Start a Journaling Practice
Journaling is a great way to understand our inner landscapes. As one form of expressive writing, it allows us to think through our feelings and helps us get to the root of them. According to the University of Rochester Medical Center, journaling helps us:
- Prioritize problems, fears, and concerns
- Track symptoms” and “learn triggers
- Provide opportunity for positive self talk
- Identify negative thoughts and behaviors
In short, journaling can help us process negative emotions and practice more positive thinking for a greater sense of well-being and a stronger sense of self.
Here’s another reason why it’s so effective. Writing uses our left-brain — the analytical side. According to PositivePsychology.com, when that part of the brain is occupied with the task of writing, our right-brain — the creative side — is let loose. Being creative fosters a sense of problem-solving and positivity.
So grab your notebook and snuggle under a weighted blanket to create an extra cozy, relaxing space. While the grounding effect of a heavy blanket settles your body, the calming effect of journaling settles your mind. Using journaling and a weighted blanket together can help you calm down even more.
Weighted Blankets Work With All Calming Strategies
The calming strategies we use to deal with stress and anxiety need to be simple and convenient. While they’re especially comforting after a stressful day, they should also be part of our regular wellness and self-care practices.

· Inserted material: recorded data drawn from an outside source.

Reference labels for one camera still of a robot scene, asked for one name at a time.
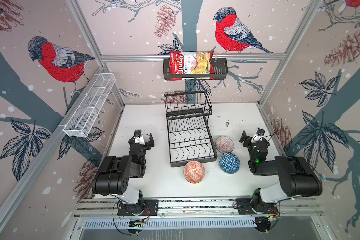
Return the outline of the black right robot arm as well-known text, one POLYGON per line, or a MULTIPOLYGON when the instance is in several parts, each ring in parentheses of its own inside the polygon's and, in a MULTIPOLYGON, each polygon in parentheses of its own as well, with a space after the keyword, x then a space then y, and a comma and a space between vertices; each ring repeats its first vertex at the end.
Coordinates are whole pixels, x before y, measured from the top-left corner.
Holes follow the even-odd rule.
POLYGON ((267 160, 269 141, 264 137, 265 130, 258 128, 253 137, 243 131, 240 143, 248 148, 249 169, 255 176, 278 176, 279 181, 266 187, 258 188, 252 197, 237 199, 239 215, 280 214, 278 204, 291 198, 312 197, 322 194, 321 180, 303 157, 276 156, 267 160))

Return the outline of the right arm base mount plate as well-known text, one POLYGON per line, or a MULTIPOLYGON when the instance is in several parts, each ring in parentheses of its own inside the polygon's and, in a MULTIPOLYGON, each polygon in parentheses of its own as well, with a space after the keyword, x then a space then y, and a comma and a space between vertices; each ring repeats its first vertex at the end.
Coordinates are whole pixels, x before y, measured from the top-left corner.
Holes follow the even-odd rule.
POLYGON ((277 204, 269 204, 262 201, 255 203, 249 198, 236 199, 235 209, 238 210, 239 215, 279 215, 277 204))

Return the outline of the orange and blue patterned bowl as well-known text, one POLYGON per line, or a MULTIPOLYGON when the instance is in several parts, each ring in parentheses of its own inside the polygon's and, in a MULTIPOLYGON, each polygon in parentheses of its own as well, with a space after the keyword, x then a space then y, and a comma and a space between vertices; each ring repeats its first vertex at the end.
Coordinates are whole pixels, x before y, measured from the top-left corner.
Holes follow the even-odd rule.
POLYGON ((198 161, 190 161, 184 167, 184 177, 192 184, 200 183, 205 177, 205 168, 198 161))

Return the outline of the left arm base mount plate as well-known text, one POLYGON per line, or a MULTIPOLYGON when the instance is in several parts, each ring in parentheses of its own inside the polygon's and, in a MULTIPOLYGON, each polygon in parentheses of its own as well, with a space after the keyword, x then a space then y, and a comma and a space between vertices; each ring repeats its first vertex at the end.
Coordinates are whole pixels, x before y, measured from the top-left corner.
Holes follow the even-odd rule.
POLYGON ((144 200, 134 205, 127 205, 119 201, 118 204, 118 217, 148 217, 158 214, 158 200, 144 200))

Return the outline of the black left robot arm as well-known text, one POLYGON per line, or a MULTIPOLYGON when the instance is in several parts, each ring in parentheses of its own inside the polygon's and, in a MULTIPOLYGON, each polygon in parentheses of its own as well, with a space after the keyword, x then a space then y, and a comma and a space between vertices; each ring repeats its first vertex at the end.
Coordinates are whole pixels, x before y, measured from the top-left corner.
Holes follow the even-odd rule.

A weighted blanket should be your go-to companion for stress relief exercises, no matter if it’s after a hard day with clients or a particularly alarming news day.
Do these relaxation exercises alone, or gather your kids on the couch under the blanket and practice mindfulness or progressive muscle relaxation together. Or better yet, get them their own, so you can have a few quiet minutes to yourself.